WHAT TO WORK ON: Give exactly the lines from the one with "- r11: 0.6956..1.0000" through the final line of the listing below, both included, leaving out any pictures.

===== PROVIDED MATERIAL =====

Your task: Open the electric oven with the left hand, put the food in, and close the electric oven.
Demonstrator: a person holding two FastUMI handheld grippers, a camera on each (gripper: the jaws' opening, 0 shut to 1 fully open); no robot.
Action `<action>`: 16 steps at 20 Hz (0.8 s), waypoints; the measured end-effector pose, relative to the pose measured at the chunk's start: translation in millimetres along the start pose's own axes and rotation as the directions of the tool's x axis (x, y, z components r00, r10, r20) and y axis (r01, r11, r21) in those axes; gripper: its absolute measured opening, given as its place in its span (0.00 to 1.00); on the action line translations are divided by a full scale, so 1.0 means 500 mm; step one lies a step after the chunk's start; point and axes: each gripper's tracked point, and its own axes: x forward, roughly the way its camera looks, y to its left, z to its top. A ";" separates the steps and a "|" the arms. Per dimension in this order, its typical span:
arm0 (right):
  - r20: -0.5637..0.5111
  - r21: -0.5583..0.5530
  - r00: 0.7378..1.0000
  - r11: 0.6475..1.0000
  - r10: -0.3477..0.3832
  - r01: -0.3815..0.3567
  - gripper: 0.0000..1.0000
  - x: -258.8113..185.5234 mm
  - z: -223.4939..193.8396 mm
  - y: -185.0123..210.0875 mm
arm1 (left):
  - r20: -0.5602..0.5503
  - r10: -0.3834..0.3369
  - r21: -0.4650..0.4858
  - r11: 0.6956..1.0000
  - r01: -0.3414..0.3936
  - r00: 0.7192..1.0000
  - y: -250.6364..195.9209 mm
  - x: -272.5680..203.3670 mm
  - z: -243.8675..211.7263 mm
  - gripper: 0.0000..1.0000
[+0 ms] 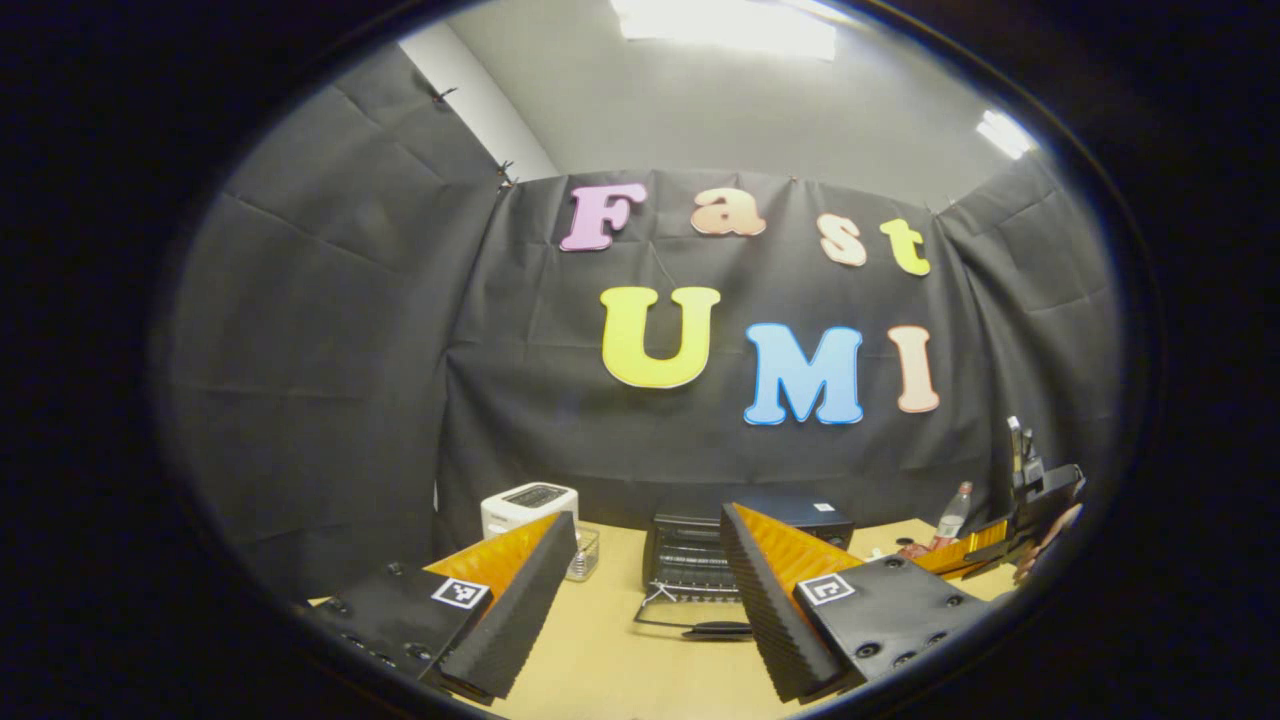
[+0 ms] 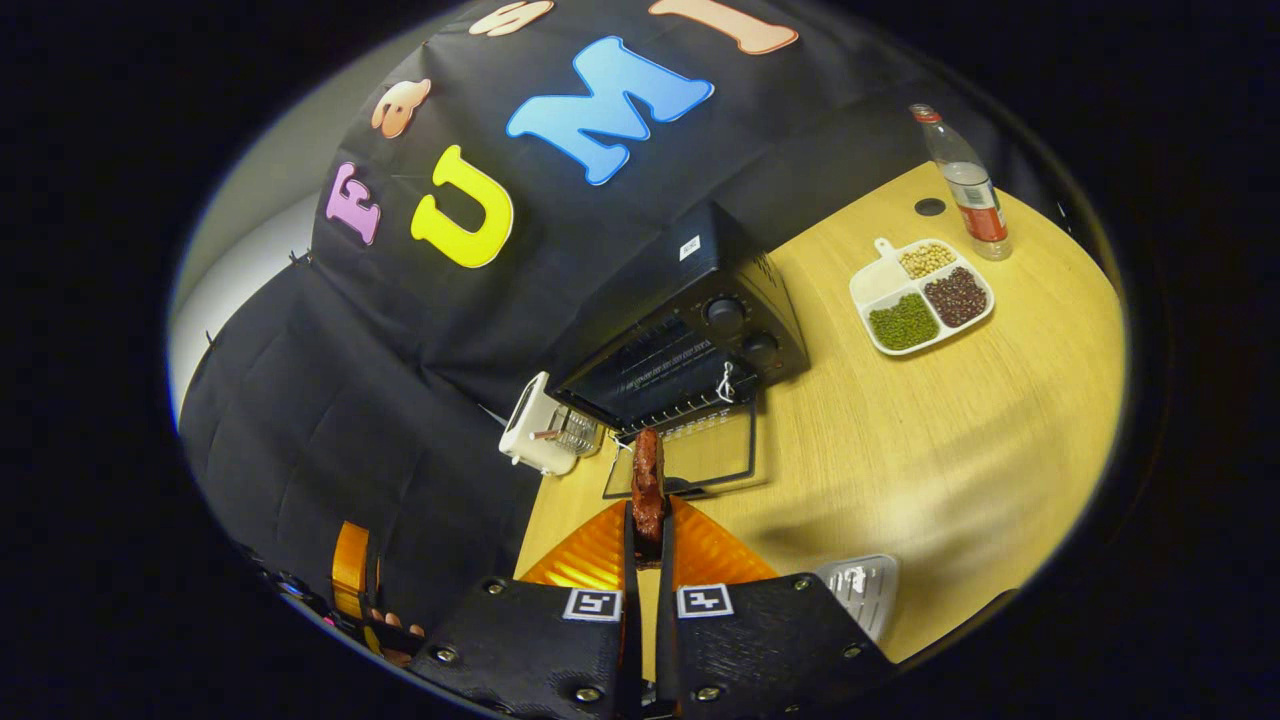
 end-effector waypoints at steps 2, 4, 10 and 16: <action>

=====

COMPLETED TASK:
  - r11: 0.6956..1.0000
  - r01: -0.3414..0.3936
  - r00: 0.7192..1.0000
  - y: -250.6364..195.9209 mm
  - x: -272.5680..203.3670 mm
  - z: -243.8675..211.7263 mm
  - gripper: 0.0000..1.0000
[+0 ms] 
[+0 ms] 
 end-effector waypoints at steps 2, 4, 10 and 16: <action>

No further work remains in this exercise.